In short, you are doubting yourself.

Optimism Is The First Line In Your Job Description

I am a critical person. I can see the hole in every plot and the crack in every wall. I believe in paranoia. I challenge the CEOs I work with consistently. You know what scares me even more than market and engineering risk? Psychological risk. CEOs whose spirit was broken, who take “no” from investors as a judgement on their value or a verdict on their plan, who fear criticism from board members, who cower when not everyone is in their corner.

Startups have to be run from a place of optimism. Not pie-in-the-sky optimism, not rushing forward blindly, but a focus on the prospects and a belief that if you execute well against a series of bets, some of these bets will come out in your favor, and your execution will enable them to pay off in a way that offsets the ones that don’t.

Therefore, at any given time, the real questions are:

  • Do you still believe in your market — is it growing / big already?
  • Are you solving a real problem / meeting a real need?
  • Are you and your team the right people?

Assuming the answers are the same as they were when you started the company, there is a case for optimism, and it is your job to base your perspective on it.

Projections and Objectives — Best Case Scenario and Average Case Scenario

When setting objectives for you and your team, they have to lie somewhere in between these two. A key reason to set goals in the first place is for people to have something to aspire to and believe they will be rewarded if they hit them. What’s the point in aspiring to mediocrity?

This is even more pertinent when you’re pitching investors. If your numbers are not exciting, then why should they risk their fund? Investors assume you are optimistic, they will apply a multiplier to the numbers you show them, and it’s going to be lower than 1.0 anyway.
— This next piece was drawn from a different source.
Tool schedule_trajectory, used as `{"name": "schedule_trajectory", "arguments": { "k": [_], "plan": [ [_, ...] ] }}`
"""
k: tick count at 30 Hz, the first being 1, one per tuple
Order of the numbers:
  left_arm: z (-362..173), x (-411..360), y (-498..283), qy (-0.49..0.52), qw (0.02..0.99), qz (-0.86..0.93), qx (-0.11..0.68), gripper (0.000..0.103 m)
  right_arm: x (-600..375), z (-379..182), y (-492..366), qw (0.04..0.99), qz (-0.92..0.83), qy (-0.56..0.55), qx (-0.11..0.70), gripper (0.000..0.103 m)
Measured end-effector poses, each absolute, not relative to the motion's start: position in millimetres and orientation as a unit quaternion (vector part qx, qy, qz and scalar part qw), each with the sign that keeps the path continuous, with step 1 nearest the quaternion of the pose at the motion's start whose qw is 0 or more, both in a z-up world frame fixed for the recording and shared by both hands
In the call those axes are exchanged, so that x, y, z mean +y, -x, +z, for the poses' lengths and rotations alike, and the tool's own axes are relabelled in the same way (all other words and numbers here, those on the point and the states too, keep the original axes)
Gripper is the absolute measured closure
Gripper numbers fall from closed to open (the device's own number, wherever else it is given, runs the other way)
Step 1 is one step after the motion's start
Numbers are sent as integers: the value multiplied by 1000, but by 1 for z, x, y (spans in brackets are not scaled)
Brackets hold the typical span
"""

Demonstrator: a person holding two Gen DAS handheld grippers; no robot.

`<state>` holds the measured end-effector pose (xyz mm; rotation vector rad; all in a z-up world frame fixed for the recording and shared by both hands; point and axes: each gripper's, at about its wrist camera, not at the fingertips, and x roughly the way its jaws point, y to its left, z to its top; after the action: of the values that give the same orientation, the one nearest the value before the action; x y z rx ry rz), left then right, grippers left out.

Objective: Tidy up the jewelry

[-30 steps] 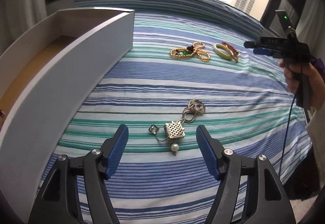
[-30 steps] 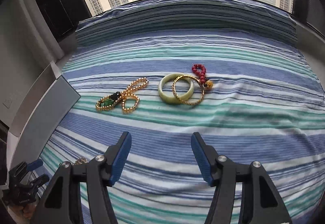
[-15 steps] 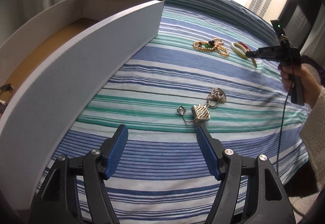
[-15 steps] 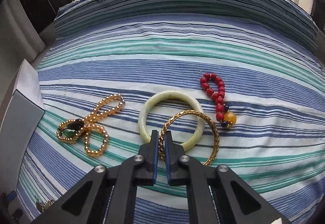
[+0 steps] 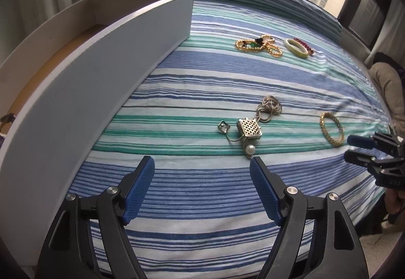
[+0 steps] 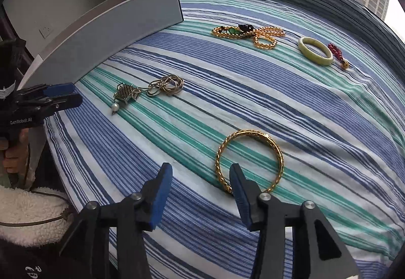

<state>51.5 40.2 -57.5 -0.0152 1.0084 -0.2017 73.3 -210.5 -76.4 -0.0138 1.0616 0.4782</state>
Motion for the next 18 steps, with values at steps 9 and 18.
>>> {"name": "schedule_trajectory", "arguments": {
  "k": [9, 18],
  "plan": [
    [-61, 2, -57, -47, 862, -144, 484, 23, -268, -81, -35, 850, 151, -102, 494, 55],
    [-79, -20, -93, -92, 854, -167, 484, 23, -260, -77, -42, 854, 147, -105, 488, 55]
  ]
}}
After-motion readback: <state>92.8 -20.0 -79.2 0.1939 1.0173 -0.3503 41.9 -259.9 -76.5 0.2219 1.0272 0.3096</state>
And guess what? It’s common sense. Even if the market, the product and the team enable you to beat your goals, even if the numbers can be higher than what you project — they won’t be if you, the CEO, don’t aspire to that. It’s not the investors’ / customers’ / partners’ / employees’ job to be more optimistic than you are.

You miss 100% of the shots you don’t take.
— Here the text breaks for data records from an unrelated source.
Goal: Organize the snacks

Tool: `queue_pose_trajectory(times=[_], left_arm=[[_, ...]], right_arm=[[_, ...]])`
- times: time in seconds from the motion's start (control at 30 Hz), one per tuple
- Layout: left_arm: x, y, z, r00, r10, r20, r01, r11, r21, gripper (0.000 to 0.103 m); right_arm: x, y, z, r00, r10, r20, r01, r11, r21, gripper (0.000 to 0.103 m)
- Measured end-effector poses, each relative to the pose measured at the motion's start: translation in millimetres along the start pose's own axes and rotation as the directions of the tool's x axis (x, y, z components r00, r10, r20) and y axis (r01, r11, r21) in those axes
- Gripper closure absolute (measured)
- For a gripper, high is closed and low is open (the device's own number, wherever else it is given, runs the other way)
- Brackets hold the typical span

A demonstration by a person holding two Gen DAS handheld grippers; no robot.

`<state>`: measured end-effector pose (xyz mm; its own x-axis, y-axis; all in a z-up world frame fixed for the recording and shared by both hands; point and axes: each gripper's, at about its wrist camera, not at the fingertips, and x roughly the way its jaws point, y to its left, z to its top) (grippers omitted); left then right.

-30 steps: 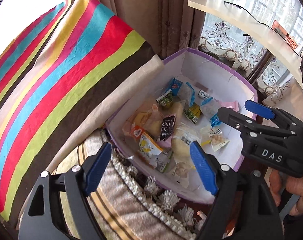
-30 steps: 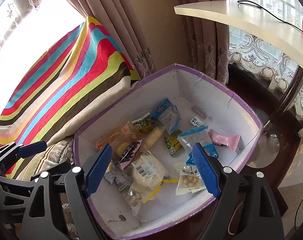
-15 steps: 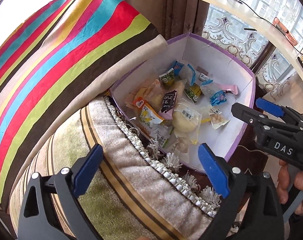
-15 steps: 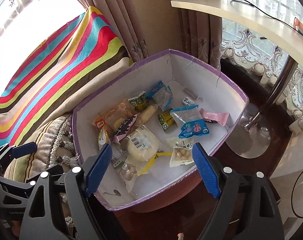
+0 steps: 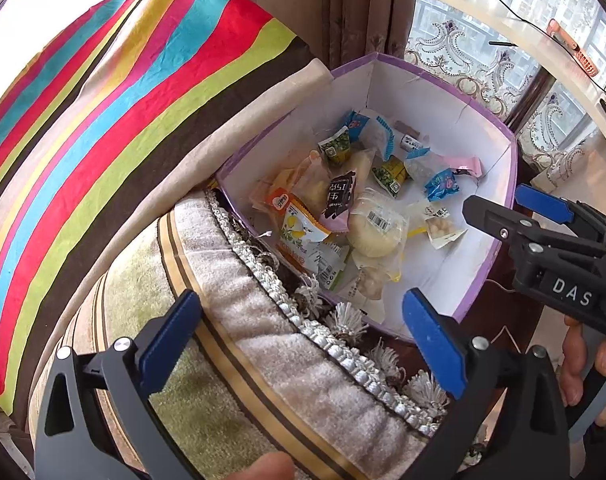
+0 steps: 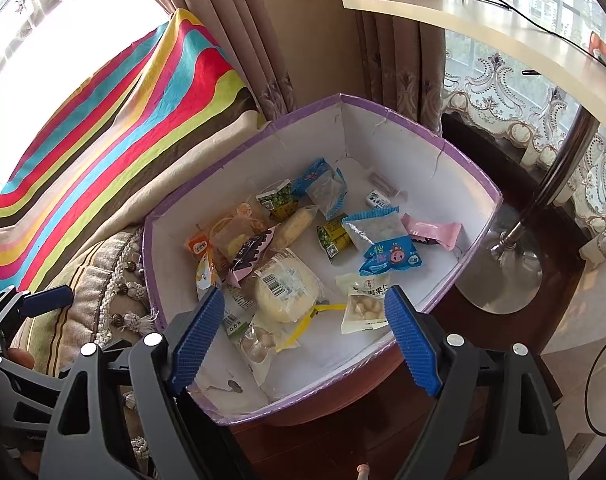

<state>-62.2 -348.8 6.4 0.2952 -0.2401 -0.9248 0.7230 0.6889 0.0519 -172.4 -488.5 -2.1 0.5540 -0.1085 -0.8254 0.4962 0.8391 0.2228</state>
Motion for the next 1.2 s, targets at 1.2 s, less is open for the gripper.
queue_pose_trajectory(times=[1.2], left_arm=[[-18.2,19.8,5.4,0.993,-0.102,0.060,0.105,0.992,-0.062,0.002]], right_arm=[[-11.9,10.6,5.6,1.000,-0.007,0.020,0.007,1.000,-0.026,0.022]])
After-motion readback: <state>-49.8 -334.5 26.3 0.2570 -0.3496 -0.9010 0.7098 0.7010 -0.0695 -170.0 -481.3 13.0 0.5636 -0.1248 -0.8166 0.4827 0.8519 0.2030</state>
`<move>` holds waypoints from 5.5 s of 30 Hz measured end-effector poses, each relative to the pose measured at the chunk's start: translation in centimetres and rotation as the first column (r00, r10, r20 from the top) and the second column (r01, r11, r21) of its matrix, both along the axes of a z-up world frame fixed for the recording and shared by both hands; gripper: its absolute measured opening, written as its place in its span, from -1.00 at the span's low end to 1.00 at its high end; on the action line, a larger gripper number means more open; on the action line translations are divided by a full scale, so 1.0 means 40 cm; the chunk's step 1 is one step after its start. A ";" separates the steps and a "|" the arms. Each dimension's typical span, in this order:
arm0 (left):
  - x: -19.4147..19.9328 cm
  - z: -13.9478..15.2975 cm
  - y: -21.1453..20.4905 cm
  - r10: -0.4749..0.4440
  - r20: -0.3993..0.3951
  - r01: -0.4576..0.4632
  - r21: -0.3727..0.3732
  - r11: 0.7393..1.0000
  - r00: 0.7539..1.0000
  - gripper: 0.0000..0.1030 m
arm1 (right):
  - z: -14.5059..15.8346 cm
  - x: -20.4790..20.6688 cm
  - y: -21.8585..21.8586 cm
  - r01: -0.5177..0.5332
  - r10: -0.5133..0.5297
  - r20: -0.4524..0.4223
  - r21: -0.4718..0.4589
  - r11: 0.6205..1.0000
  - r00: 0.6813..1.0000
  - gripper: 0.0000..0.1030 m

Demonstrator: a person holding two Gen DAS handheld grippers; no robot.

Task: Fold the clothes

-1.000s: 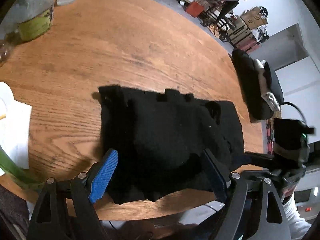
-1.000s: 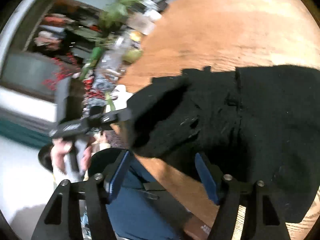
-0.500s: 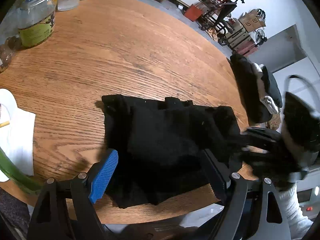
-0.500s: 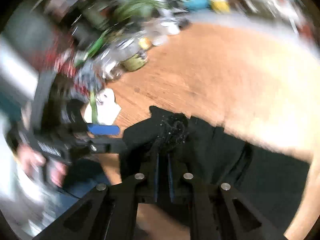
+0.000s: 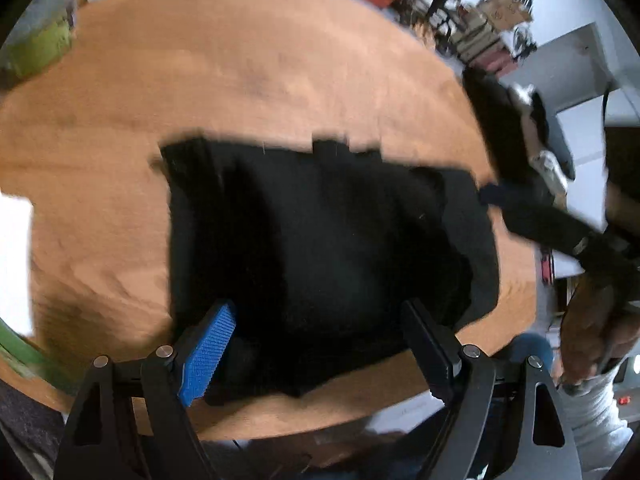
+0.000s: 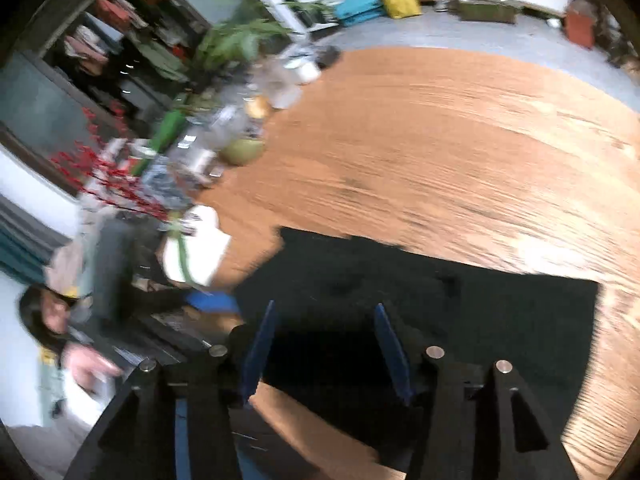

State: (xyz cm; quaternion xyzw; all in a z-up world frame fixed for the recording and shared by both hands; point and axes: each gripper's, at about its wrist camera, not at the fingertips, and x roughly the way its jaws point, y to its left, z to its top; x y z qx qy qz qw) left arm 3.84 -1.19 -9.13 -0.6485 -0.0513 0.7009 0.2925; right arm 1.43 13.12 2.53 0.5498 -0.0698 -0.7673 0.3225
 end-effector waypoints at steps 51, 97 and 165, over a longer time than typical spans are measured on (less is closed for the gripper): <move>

The business of startups is based on the assumption that going to zero is not a possibility, it is the default. 90% of startups fail is not just a cliche, it is the foundation of the VC business model. If you’re early stage, everyone realizes you may fail.

So let’s discuss what happens if you don’t — how big can you be, and what you need in order to get there. Your job is to talk about two situations — a plan (that is somewhere between best-case and average-case), and about a best-case scenario, which is where you get to if you’re both excellent and lucky. Your backers are more likely to assume you excel at execution when you talk about excellent outcomes.
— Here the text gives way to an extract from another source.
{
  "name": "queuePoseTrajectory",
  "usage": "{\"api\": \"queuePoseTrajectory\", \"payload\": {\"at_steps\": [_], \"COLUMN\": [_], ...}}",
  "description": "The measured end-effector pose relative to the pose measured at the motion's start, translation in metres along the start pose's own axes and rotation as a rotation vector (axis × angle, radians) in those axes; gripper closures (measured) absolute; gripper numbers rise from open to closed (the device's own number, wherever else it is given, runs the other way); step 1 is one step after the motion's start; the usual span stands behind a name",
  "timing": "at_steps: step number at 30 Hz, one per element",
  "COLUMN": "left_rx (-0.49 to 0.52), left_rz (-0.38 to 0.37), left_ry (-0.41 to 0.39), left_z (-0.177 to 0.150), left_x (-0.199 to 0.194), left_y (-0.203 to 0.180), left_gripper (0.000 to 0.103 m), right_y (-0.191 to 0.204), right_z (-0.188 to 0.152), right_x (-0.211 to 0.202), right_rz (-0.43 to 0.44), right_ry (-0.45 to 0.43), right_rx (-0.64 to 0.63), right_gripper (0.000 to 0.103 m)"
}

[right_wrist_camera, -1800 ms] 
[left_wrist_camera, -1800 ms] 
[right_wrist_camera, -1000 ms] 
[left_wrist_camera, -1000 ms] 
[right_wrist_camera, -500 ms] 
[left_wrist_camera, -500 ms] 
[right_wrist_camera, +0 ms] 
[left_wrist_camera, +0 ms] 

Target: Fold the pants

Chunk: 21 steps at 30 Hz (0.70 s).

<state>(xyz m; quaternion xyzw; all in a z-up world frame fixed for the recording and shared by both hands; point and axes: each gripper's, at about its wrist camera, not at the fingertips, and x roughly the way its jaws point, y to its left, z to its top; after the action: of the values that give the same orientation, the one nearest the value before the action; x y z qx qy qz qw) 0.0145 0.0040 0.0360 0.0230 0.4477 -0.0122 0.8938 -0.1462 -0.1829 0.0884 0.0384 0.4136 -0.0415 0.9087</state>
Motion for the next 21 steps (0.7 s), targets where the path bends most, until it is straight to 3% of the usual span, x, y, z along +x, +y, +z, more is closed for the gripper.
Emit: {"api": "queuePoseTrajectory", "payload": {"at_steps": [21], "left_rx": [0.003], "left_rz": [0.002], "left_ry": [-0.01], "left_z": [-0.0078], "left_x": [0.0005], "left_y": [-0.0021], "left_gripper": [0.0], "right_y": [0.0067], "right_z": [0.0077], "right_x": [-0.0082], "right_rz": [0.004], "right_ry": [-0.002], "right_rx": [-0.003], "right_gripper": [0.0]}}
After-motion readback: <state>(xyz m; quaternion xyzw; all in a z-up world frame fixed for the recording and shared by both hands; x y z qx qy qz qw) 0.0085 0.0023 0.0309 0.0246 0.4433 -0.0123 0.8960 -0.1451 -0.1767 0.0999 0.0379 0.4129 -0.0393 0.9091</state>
And yes — they also believe they are lucky, and some of that will rub on you.

So Why Does Your Heart Feel So Bad?

If you have even an inkling of a pang of a notion that you are being too pessimistic, it is 99% likely that you are. Between the pressures of startup grind, the undermining effects of hearing “No” from dozens of investors and customers, and your likely personality structure - you are probably suffering from some measure of Impostor Syndrome, a common psychological pattern in which one doubts one’s accomplishments and has a persistent internalized fear of being exposed as a “fraud”.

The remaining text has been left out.